■ Exercise aim:
Hunt for the word "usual" across the entries below, copying each line that holds it.

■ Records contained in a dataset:
--- START ---

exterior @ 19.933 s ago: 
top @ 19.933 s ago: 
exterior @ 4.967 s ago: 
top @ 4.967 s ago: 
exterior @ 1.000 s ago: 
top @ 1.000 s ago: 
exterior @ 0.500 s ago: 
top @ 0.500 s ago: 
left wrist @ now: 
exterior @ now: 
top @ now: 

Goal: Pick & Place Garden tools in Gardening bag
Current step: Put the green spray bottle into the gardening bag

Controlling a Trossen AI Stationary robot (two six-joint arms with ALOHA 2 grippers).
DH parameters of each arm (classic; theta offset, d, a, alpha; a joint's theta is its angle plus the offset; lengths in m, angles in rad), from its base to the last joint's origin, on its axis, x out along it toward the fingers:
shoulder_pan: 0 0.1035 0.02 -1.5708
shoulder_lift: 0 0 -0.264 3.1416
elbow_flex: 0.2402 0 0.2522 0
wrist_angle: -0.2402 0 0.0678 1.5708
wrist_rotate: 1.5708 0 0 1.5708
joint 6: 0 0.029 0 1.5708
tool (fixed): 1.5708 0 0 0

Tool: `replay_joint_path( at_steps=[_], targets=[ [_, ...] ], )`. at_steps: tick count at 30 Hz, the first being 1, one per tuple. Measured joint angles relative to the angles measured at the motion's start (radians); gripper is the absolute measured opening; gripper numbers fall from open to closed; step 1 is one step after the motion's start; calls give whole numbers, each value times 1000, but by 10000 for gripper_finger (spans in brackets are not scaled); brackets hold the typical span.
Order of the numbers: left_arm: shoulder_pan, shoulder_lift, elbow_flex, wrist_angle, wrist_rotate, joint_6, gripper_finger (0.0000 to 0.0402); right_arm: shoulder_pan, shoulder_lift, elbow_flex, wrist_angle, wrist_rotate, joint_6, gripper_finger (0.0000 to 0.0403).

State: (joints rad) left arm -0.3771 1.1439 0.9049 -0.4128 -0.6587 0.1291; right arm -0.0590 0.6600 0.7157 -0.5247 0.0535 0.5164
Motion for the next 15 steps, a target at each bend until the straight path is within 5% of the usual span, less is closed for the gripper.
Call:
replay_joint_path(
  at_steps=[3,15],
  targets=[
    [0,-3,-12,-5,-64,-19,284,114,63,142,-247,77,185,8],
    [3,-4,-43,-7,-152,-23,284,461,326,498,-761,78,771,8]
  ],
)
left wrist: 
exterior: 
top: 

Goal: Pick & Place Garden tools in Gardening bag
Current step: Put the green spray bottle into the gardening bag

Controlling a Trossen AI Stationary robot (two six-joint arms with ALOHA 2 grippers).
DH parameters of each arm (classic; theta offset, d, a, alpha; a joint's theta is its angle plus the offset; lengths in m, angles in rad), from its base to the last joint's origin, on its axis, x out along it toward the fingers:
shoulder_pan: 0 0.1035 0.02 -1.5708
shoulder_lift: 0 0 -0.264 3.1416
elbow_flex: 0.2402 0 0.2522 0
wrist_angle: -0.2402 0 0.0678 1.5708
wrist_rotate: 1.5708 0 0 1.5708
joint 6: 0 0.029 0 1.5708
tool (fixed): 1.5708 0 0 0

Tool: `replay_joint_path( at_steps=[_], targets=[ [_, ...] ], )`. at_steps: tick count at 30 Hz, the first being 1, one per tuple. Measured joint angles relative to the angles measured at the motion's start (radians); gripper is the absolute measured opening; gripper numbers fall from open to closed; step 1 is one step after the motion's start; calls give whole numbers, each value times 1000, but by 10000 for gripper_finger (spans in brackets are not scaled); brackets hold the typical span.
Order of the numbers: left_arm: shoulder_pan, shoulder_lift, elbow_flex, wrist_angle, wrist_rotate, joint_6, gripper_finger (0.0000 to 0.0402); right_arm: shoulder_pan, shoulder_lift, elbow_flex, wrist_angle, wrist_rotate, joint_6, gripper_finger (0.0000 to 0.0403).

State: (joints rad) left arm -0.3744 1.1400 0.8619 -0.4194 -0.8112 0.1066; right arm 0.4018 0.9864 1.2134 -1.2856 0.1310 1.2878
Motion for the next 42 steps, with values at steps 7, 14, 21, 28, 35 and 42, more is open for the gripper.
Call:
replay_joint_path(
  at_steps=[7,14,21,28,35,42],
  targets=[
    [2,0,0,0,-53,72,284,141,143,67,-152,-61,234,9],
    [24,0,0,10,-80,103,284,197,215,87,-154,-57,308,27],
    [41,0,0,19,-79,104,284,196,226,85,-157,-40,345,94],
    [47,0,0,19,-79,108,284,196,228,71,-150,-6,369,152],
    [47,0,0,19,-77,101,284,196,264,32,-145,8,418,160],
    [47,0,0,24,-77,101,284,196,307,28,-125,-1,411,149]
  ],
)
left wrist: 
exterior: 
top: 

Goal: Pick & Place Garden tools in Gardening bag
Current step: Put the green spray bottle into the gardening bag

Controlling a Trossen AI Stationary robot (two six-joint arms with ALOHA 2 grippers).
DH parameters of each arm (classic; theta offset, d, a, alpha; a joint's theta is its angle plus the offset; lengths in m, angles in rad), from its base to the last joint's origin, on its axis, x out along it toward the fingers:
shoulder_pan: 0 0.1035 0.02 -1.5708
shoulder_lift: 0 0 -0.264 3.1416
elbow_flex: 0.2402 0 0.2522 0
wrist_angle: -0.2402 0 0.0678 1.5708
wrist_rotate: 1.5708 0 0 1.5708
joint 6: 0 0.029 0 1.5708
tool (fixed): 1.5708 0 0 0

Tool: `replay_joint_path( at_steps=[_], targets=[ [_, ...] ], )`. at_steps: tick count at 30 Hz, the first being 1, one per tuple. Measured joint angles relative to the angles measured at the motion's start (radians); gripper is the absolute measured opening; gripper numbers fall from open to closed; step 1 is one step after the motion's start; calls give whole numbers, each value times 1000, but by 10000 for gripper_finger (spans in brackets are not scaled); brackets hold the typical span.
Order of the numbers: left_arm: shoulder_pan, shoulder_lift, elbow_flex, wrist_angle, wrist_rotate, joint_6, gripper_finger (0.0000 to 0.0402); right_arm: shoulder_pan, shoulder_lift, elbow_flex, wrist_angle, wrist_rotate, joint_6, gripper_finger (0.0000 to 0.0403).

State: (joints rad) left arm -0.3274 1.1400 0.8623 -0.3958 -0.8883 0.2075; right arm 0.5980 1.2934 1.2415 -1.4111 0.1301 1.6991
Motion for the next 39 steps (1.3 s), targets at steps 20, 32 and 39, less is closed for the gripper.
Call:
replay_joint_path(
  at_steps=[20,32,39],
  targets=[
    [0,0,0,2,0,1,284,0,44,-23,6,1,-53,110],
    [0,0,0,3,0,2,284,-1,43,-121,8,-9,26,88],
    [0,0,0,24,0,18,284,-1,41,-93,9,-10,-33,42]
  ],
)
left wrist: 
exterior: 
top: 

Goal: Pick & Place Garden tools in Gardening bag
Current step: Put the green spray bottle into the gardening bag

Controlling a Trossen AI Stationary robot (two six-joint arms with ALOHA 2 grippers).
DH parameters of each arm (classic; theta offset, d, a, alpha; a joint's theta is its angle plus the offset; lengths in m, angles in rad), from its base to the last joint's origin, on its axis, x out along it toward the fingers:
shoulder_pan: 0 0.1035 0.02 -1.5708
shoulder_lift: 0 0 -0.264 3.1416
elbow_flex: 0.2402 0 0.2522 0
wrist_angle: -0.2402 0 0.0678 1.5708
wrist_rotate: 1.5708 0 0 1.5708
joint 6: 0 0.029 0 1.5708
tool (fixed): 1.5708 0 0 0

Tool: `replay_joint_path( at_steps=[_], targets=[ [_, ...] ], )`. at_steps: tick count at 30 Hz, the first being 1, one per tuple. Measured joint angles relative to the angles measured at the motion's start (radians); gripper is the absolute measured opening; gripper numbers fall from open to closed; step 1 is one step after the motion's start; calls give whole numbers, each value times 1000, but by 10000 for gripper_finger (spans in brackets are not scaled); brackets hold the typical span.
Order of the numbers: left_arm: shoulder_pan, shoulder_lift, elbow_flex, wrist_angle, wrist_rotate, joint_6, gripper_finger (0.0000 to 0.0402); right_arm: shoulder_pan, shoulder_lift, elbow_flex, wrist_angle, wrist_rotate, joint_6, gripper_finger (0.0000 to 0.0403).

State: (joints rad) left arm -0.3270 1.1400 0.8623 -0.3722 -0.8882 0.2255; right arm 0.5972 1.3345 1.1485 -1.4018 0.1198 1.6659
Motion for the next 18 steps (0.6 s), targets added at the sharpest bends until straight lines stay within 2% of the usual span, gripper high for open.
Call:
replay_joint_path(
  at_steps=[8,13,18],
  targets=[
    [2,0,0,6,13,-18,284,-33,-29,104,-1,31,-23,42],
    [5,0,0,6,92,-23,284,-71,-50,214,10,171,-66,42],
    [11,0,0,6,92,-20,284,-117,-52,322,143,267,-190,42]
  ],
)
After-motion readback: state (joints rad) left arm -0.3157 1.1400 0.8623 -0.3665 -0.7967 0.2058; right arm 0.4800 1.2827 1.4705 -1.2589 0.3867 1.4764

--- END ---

■ Task result:
Motion for the next 15 steps, a target at each bend until the straight path is within 5% of the usual span, less is closed for the gripper.
Motion for the next 18 steps (0.6 s), targets added at the sharpest bends until straight lines stay within 2% of the usual span, gripper high for open.

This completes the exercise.